In 1917, the Sisams moved to London, where Kenneth worked as a civil servant. In 1922, he joined Oxford University Press (OUP). With his promotion to assistant secretary, they built a family house at Boars Hill. From 1922 to 1942 Sisam worked at OUP under Robert William Chapman while developing his scholarly work on Anglo-Saxon, but failing in 1925 to become Rawlinson and Bosworth Professor of Anglo-Saxon (when Tolkien was chosen). OUP successes under his stewardship include introducing 30 new titles to the Oxford World's Classics series; the creation of the Oxford Companion to English and the Oxford Latin Dictionary; and the recruitment of W. B. Yeats as editor of The Oxford Book of Modern Verse.

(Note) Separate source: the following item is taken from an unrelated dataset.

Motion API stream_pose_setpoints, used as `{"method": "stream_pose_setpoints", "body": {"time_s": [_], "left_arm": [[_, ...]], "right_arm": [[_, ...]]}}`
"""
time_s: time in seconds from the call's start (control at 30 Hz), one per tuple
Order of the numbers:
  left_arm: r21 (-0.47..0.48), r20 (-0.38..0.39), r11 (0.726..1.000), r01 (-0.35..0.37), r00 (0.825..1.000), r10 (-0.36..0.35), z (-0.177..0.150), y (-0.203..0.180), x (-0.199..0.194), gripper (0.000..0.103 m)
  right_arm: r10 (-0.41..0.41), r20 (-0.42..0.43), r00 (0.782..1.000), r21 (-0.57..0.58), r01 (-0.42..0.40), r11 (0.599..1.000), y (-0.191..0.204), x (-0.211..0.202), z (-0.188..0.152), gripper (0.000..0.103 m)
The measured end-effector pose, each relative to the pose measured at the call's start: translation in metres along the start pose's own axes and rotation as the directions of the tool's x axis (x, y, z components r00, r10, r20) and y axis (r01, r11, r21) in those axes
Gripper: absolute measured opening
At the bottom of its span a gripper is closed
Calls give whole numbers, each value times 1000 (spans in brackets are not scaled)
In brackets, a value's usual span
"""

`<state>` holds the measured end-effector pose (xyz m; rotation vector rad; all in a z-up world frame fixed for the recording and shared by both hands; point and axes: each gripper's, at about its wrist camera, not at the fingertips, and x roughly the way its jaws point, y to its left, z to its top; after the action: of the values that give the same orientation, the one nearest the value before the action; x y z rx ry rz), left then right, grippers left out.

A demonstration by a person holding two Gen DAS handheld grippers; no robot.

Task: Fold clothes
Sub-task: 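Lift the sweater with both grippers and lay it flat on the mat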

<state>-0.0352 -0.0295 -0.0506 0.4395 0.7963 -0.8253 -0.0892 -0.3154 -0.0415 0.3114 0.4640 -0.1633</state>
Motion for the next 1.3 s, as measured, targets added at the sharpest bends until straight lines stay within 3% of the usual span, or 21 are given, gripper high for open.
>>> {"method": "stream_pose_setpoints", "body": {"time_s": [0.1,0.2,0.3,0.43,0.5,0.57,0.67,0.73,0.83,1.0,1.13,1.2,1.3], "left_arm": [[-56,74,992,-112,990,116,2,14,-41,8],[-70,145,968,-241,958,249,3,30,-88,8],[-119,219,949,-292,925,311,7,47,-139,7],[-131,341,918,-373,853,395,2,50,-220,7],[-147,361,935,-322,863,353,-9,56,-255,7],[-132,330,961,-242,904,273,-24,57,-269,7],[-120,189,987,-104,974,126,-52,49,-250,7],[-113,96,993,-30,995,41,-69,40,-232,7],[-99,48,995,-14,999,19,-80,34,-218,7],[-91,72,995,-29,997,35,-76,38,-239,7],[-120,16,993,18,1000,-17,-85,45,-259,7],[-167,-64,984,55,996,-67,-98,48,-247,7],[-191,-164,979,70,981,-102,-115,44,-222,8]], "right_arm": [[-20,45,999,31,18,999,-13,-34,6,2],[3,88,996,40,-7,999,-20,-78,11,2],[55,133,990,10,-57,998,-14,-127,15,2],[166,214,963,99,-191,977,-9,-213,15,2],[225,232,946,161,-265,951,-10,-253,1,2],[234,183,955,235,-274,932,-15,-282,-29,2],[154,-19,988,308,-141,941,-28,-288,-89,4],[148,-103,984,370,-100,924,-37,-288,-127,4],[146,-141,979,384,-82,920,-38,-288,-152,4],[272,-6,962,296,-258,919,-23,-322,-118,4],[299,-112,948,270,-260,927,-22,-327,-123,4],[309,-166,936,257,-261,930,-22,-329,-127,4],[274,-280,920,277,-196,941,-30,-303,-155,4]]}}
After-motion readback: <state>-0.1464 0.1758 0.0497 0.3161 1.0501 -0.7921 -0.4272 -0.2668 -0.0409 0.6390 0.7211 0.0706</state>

Sisam was elected to the British Academy in 1941. Appointed OUP secretary in succession to Chapman in 1942, he became a Fellow of Merton College. In 1948, he retired to the Scilly Isles but continued to produce scholarship, including an influential article on 'Anglo-Saxon Royal Genealogies' and The Structure of Beowulf (1965). He died in a nursing home at Lelant in Cornwall on 26 August 1971.

==Family==
In 1915, Sisam married Naomi Irene Gibbons (1886–1958), daughter of Robert Pearce Gibbons, from Auckland. They had a son, Hugh (1923–89) and a daughter, Celia (1926–2025), who became a scholar of Anglo-Saxon.